EXERCISE REQUIREMENTS >> Every line below that holds the string "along" must be copied.

DATA PROVIDED >>
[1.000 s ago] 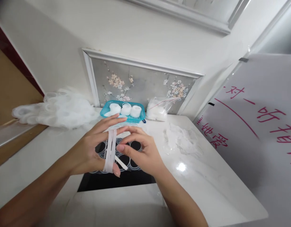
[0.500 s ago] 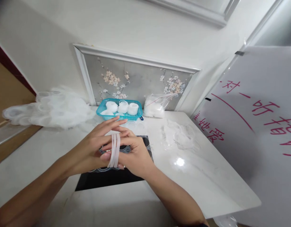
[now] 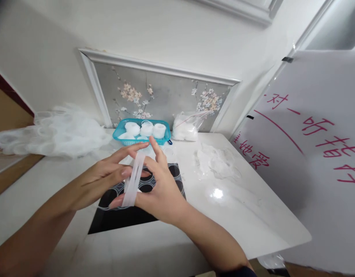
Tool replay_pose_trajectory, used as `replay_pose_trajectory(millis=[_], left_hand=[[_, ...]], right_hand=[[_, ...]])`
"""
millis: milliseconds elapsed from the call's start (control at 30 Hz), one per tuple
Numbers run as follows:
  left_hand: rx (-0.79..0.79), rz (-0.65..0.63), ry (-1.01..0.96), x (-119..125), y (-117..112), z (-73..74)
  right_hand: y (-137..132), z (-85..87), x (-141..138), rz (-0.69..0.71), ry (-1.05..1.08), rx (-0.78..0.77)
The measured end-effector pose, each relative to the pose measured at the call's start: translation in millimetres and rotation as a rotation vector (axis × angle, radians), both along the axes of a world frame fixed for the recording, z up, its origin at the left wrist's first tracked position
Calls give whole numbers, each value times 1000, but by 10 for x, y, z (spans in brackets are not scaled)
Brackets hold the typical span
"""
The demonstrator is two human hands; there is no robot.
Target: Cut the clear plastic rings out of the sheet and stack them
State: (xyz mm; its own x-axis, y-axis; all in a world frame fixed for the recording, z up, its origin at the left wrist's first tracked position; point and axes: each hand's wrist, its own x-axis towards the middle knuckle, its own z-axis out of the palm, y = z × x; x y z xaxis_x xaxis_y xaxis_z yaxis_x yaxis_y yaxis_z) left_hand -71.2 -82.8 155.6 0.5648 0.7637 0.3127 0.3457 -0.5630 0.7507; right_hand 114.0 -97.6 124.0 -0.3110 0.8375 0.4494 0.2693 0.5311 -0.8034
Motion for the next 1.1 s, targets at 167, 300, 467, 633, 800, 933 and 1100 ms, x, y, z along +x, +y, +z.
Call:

SOLUTION TO THE PROBLEM >>
The measured end-effector pose, each relative to the pose measured at the call's start: translation in millimetres and rotation as a rotation vector (axis × angle, radians), both along the axes of a world frame fixed for the recording, z up, its origin at the left wrist's first tracked position
Motion for the next 1.1 s, targets at 167, 300, 467, 633, 800, 933 and 1100 ms, x, y, z along +x, +y, +z.

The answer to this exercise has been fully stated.